Items listed in a dataset:
▼▼▼

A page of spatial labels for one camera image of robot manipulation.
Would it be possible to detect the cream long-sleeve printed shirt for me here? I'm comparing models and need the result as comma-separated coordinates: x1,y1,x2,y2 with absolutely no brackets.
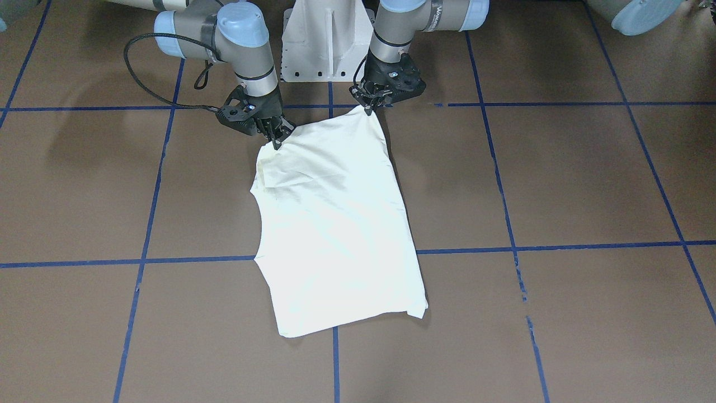
251,106,428,338

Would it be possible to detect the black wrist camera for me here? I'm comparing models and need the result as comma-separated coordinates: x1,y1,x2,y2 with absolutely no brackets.
215,88,257,136

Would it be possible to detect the white pillar with base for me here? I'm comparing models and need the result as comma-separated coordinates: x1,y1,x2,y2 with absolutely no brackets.
281,1,374,83

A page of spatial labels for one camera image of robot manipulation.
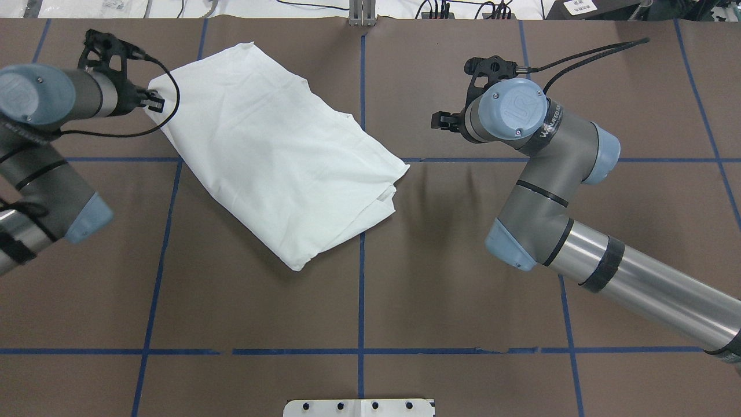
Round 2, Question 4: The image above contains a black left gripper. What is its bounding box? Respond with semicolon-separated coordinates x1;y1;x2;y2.
116;78;165;116

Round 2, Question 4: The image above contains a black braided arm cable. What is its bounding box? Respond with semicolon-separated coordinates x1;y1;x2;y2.
515;37;651;96

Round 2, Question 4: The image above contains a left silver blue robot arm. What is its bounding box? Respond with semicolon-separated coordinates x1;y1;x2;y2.
1;63;165;274

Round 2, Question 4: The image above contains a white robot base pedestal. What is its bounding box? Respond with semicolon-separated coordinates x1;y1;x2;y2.
283;398;436;416

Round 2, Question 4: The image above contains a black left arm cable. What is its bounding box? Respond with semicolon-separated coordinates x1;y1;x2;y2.
58;55;181;140

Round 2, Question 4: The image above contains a white long-sleeve printed shirt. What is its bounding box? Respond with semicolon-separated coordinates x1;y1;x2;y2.
148;42;409;272

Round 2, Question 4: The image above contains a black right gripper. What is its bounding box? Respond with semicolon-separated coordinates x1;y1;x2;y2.
431;110;469;135

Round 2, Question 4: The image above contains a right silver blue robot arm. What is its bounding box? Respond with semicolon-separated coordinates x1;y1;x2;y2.
430;78;740;369

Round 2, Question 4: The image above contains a grey aluminium frame post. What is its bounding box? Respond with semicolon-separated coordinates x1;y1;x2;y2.
349;0;377;27

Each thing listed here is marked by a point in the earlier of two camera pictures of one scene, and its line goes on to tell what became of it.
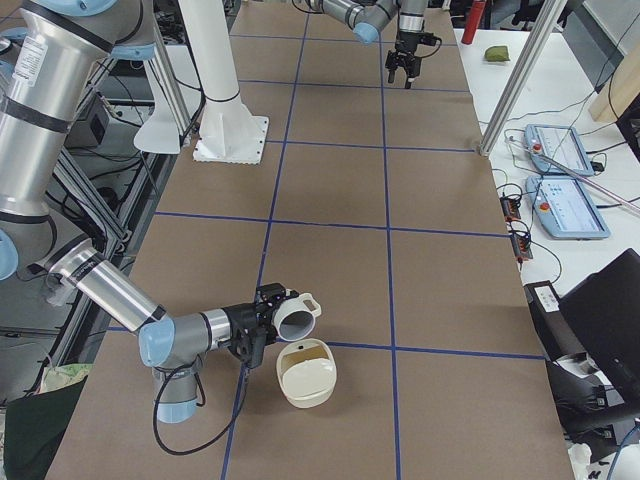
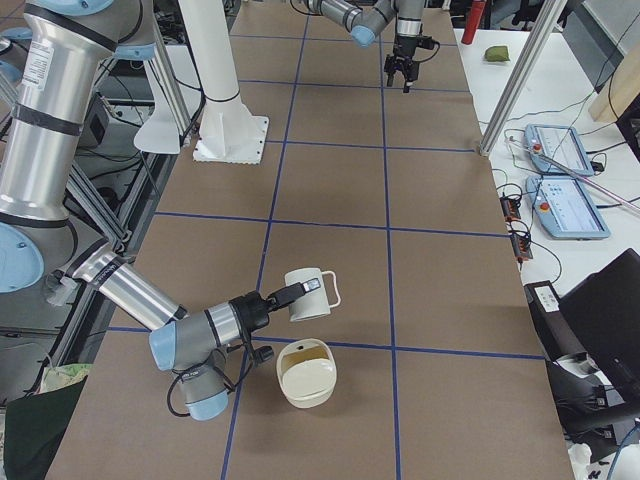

▲▲▲

Omit the pictures and reproduce the records above exactly.

Response box:
A page of spatial labels for one camera image of robot manipulation.
Would it be possible to detect the cream long-sleeve printed shirt for me here? I'm comparing models and need the result as comma-separated coordinates: x1,y1,x2,y2 with absolutely no brackets.
251,106,428,338

Would it be possible to detect the black wrist camera for me here? I'm comparing models and need the result as comma-separated coordinates: x1,y1,x2,y2 with absolutely no brackets.
215,88,257,136

Would it be possible to detect the white pillar with base for me here? I'm comparing models and need the result as comma-separated coordinates: x1,y1,x2,y2 with absolutely no brackets.
281,1,374,83

A page of spatial labels for one camera image of robot manipulation.
Round 2, Question 4: The image above contains a black left gripper. What is its bounding box? Respond with semicolon-separated coordinates x1;y1;x2;y2.
116;78;165;116

Round 2, Question 4: The image above contains a black braided arm cable. What is its bounding box? Respond with semicolon-separated coordinates x1;y1;x2;y2.
515;37;651;96

Round 2, Question 4: The image above contains a left silver blue robot arm. What is its bounding box? Respond with semicolon-separated coordinates x1;y1;x2;y2.
1;63;165;274

Round 2, Question 4: The image above contains a white robot base pedestal. What is its bounding box? Respond with semicolon-separated coordinates x1;y1;x2;y2.
283;398;436;416

Round 2, Question 4: The image above contains a black left arm cable. What is its bounding box? Respond with semicolon-separated coordinates x1;y1;x2;y2.
58;55;181;140

Round 2, Question 4: The image above contains a white long-sleeve printed shirt. What is its bounding box? Respond with semicolon-separated coordinates x1;y1;x2;y2.
148;42;409;272

Round 2, Question 4: The image above contains a black right gripper. What is its bounding box? Respond with semicolon-separated coordinates x1;y1;x2;y2.
431;110;469;135

Round 2, Question 4: The image above contains a right silver blue robot arm. What is its bounding box? Respond with semicolon-separated coordinates x1;y1;x2;y2.
430;78;740;369

Round 2, Question 4: The image above contains a grey aluminium frame post. What is its bounding box? Respond with semicolon-separated coordinates x1;y1;x2;y2.
349;0;377;27

Each thing listed here is marked by a point in the earlier of two camera pictures of one scene, and its line goes on to tell what became of it.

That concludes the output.